START Supplied data

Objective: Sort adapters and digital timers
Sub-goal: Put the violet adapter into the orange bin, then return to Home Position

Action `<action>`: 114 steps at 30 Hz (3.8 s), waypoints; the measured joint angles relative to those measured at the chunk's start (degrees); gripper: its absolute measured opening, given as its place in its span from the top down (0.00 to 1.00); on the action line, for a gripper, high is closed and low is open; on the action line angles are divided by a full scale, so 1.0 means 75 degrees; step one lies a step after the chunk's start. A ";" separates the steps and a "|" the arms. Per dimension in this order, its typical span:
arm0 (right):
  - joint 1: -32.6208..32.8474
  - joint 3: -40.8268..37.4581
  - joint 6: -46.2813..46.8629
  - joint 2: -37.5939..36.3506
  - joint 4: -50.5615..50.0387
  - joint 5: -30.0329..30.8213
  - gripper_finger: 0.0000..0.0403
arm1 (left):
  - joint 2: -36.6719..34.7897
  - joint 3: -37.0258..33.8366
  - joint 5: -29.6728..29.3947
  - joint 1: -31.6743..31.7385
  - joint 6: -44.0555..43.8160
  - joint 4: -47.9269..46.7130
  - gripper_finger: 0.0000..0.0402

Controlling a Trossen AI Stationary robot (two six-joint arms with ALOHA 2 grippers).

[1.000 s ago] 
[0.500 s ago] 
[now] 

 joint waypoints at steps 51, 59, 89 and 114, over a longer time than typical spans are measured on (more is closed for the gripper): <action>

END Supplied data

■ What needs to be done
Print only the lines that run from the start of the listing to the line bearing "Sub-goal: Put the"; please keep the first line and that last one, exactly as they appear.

■ Output for this task
Objective: Sort adapters and digital timers
Sub-goal: Put the violet adapter into the orange bin, then return to Home Position

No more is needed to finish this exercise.